• Exercise requirements: For each line of the data below that holds "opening", copy the line.
- - -
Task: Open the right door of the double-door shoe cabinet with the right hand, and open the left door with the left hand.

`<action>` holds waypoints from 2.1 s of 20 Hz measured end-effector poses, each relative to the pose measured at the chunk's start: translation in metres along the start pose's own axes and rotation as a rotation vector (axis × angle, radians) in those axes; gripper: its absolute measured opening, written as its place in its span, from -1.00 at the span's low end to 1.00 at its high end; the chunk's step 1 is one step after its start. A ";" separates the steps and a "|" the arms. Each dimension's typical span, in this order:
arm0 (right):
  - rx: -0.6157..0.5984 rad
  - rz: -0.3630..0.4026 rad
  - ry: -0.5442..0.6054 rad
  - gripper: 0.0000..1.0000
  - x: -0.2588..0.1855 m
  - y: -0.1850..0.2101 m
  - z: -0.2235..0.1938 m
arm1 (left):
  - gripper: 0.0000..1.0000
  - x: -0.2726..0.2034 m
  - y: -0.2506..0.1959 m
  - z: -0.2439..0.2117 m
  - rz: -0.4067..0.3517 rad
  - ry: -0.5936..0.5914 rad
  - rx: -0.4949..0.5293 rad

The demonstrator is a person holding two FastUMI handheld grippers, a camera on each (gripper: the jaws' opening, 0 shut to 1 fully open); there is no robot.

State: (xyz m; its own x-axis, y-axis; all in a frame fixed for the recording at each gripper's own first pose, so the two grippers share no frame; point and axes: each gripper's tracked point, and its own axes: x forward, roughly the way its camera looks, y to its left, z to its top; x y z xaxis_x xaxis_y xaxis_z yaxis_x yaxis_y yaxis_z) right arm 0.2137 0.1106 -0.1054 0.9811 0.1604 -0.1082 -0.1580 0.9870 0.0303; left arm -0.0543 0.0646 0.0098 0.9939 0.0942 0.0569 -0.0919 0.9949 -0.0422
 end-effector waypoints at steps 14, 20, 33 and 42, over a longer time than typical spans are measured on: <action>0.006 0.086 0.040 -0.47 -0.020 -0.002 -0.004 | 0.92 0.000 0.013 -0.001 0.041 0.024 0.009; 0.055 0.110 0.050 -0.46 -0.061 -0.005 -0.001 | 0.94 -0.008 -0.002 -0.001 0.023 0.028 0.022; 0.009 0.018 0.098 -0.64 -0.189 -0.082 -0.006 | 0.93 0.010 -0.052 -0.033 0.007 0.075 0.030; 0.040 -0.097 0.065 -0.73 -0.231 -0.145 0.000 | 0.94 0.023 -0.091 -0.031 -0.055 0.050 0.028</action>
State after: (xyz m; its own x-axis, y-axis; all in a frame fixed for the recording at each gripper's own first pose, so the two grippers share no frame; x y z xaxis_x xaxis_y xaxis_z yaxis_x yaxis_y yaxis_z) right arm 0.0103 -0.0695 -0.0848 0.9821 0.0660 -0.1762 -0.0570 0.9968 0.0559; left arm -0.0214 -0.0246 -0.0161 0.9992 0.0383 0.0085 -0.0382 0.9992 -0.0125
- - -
• Problem solution:
`<action>` holds waypoints from 2.1 s of 20 Hz measured end-effector poses, each relative to the pose measured at the chunk's start: translation in metres along the start pose's own axes and rotation as a rotation vector (axis × angle, radians) in those axes; gripper: its absolute measured opening, written as its place in its span, from -1.00 at the span's low end to 1.00 at its high end; the chunk's step 1 is one step after its start. A ";" separates the steps and a "|" the arms. Each dimension's typical span, in this order:
The demonstrator is a person holding two FastUMI handheld grippers, a camera on each (gripper: the jaws' opening, 0 shut to 1 fully open); there is no robot.

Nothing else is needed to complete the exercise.